Aku memutar musik lalu mulai menulis.
Semalam tadi aku berdoa untuk hari cerah pagi ini, untuk
penyesalan yang harus diikhlaskan, untuk kecewa yang disembuhkan, untuk beban
yang akan Ia mampukanku memikulnya, untuk kebahagiaan yang akan Ia buatku peka
menikmatinya, untuk harapan yang tak akan pernah putus. Dan pagi ini, Ia
kabulkan doa pertamaku, doa keduaku, doa ketigaku. Aku berharap untuk doa
keempat, doa kelima dan doa keenam akan
Ia kabulkan pula.
Semalam tadi aku berbincang-bincang dengan kawan-kawan,
membahas hujan yang tak reda, membahas waktu yang menuakan, membahas hati yang
masih kosong. Senang memiliki kawan yang masih peduli. Jika tidak, mungkin aku sudah
terhilang dalam hidup ku sendiri, di balik ombak atau di balik jingganya senja.

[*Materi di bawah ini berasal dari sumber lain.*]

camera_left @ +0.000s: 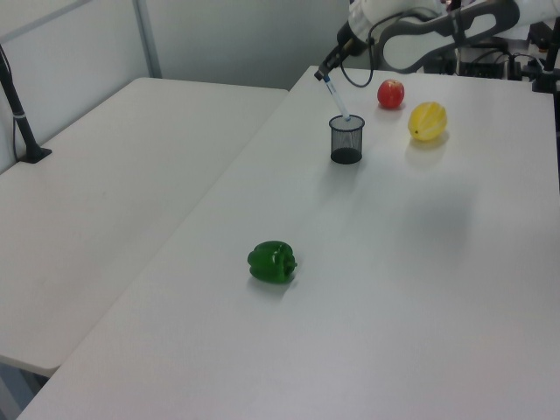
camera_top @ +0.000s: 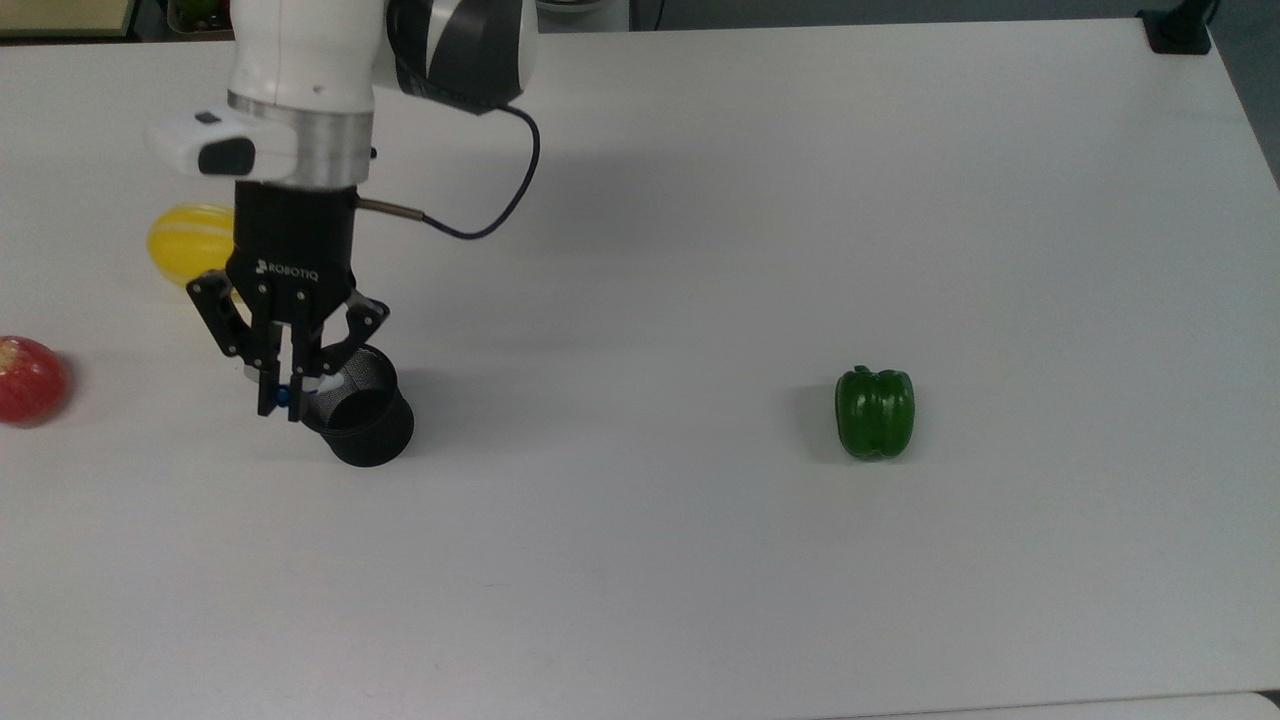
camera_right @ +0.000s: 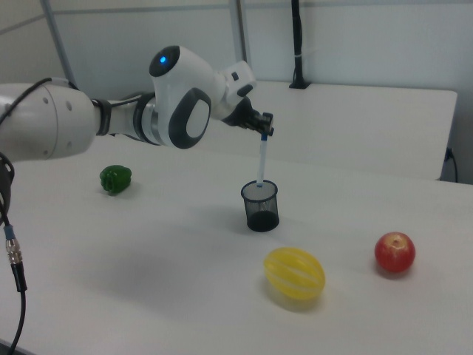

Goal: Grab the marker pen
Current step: 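Lift the blue-capped marker straight up out of the pen cup, then carry the marker away from the cup across the table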

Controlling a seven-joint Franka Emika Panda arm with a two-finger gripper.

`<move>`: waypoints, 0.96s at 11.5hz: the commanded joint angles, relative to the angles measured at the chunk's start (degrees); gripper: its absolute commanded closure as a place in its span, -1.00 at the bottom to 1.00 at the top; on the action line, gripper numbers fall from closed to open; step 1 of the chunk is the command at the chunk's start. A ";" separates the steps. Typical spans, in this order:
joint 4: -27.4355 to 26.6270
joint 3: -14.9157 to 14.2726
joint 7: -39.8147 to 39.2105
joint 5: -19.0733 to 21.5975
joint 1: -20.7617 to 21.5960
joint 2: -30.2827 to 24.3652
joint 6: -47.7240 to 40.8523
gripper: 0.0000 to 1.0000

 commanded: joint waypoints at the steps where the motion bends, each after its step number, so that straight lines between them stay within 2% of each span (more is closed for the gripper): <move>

Harapku, kami bisa menjadi orang sukses dalam hidup, berbahagia lalu tetap saling membutuhkan satu sama lain,
bukan menjadi orang asing.
Hujan turun, musik tetangga memaksaku mematikan musik dari
ponselku, aku masih tetap menulis.
Suatu hari ada seorang sebatang kara. Orang tuanya tlah lama
mati, sedang satu-satunya saudara yang ia miliki telah berkeluarga lalu ia tak
terperhatikan lagi. Hidup sendiri tak membuatnya terpuruk, buktinya ia hidup
dalam segala kelimpahan. Ia mampu. Ia memiliki semua yang ia inginkan.
Seorang lagi memiliki keluarga utuh. Ada cinta dalam rumah
yang ia tinggali sejak ia kecil. Namun tak mampu mendapatkan yang dia inginkan,
ia susah dalam hal kelimpahan.
Aku berada diantara mereka berdua. Atau mereka adalah aku.